Life history of Littorina scutulata and L. plena, sibling gastropod species with planktotrophic larvae

Abstract

Abstract. The intertidal, sibling species Littorina scutulata and L. plena (Gastropoda, Proso‐branchia) are sympatric throughout most of their ranges along the Pacific coast of North America. Both species release disc‐shaped, planktonic egg capsules from which planktotrophic veliger larvae hatch. Here I review existing data and present new observations on these species' life history, including age at first reproduction, spawning season, maximum fecundity rates, capsule morphology, egg size and number, pre‐hatching development, larval growth at three food concentrations, potential settlement cues, planktonic period, and protoconch size.
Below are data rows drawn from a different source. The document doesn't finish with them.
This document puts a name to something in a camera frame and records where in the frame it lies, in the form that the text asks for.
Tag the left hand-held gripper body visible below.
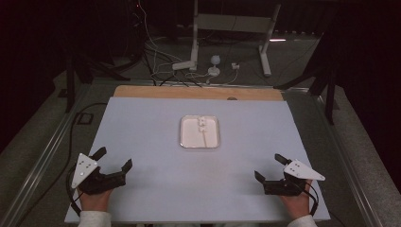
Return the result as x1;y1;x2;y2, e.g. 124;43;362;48
71;152;128;196

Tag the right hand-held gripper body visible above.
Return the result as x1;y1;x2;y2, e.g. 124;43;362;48
262;158;326;197

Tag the white square tray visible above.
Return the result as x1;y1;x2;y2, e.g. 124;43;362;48
180;114;221;149

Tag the person's right hand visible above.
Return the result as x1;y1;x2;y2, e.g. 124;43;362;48
279;179;314;220

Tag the person's left hand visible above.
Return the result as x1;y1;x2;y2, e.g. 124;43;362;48
78;188;114;213

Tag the black floor socket plate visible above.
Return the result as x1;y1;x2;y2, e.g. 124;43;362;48
77;112;95;125

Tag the pale blue table mat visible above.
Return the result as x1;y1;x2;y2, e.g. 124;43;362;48
64;96;331;225

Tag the black stand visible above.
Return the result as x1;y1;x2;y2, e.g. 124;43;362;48
273;31;338;126
63;51;131;114

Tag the white power strip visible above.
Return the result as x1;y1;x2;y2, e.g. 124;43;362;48
171;60;197;71

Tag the small white round lamp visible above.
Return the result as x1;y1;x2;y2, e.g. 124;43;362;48
207;55;222;78

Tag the white metal stand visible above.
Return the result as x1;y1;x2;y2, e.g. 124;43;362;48
189;0;282;78

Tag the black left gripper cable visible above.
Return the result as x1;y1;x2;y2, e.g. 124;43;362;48
65;168;83;217

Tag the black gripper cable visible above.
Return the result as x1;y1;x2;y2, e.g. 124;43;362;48
303;182;320;218
65;168;83;217

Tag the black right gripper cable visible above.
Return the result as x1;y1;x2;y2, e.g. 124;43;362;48
303;182;320;218

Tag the black floor cable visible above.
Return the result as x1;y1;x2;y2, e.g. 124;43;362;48
17;102;108;227

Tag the metal floor rail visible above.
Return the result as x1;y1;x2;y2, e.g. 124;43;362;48
310;89;384;227
0;82;96;227

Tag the bundle of black cables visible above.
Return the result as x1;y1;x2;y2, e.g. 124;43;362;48
141;46;204;88

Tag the white cable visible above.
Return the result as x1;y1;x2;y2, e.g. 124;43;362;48
137;0;183;83

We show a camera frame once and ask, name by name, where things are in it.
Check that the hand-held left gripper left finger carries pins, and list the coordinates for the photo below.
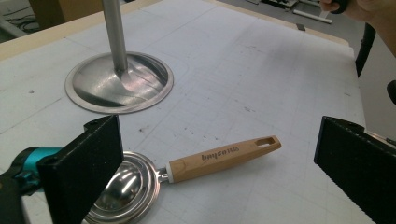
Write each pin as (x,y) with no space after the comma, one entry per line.
(77,174)

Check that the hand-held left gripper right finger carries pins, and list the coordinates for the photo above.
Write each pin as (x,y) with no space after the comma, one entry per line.
(358,168)

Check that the metal stand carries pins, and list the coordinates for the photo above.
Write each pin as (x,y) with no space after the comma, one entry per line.
(118,84)

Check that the dark grey tape piece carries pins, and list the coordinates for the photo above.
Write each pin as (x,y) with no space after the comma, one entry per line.
(301,27)

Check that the white grid mat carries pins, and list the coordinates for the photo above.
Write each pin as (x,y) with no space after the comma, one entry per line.
(249,77)

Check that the brown cardboard box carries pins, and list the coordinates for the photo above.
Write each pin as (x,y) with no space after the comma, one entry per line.
(62,9)

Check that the aluminium rail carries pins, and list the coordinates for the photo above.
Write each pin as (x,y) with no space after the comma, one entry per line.
(311,16)

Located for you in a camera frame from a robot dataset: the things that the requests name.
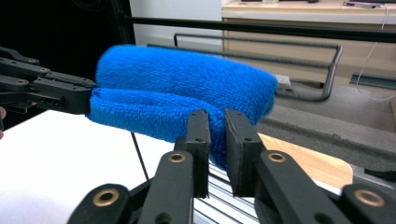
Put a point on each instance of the blue towel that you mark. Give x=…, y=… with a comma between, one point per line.
x=174, y=81

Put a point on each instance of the white cabinet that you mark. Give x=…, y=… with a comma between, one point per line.
x=174, y=15

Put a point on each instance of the black curtain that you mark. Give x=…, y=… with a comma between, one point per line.
x=62, y=25

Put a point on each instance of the thin grey flat device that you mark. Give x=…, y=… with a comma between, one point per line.
x=361, y=3

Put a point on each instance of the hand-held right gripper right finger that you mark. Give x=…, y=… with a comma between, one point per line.
x=246, y=161

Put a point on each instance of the white table mat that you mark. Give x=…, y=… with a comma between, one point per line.
x=62, y=155

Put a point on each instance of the black metal frame bar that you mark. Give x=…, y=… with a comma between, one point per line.
x=280, y=29

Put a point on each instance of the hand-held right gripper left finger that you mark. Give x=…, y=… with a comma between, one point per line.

Previous classification of egg capsule morphologies used to distinguish the species is inaccurate; instead, capsules can be categorized into three types of which each species may produce two. Females of L. scutulata produced capsules with either two rims of unequal diameter or one rim, while females of L. plena produced capsules with one rim or two rims of nearly equal diameter. Females of each species spawned sporadically from early spring to early fall in Puget Sound. Larvae of L. plena hatched one day earlier than those of L. scutulata, and both species grew fastest in the laboratory at intermediate food concentrations. Larvae metamorphosed in the presence of a variety of materials collected from their adult habitat, including conspecific adults, algae, rocks, and barnacle tests. This is the first report of planktotrophic larvae in this genus metamorphosing in the laboratory. The total planktonic period of 8 larvae of L. scutulata raised in the laboratory was 37–70 days, and a single larva of L. plena metamorphosed after 62 days. Protoconch diameter of shells collected from the field was 256–436 μm and did not differ significantly between the species. Previous allozyme and mitochondrial DNA work has suggested high levels of genetic variability in both species and greater genetic population structure in L. plena, despite the long spawning season and long‐lived larvae in both species. The interspecific life history differences described here appear insufficient to produce consistent differences in gene flow patterns.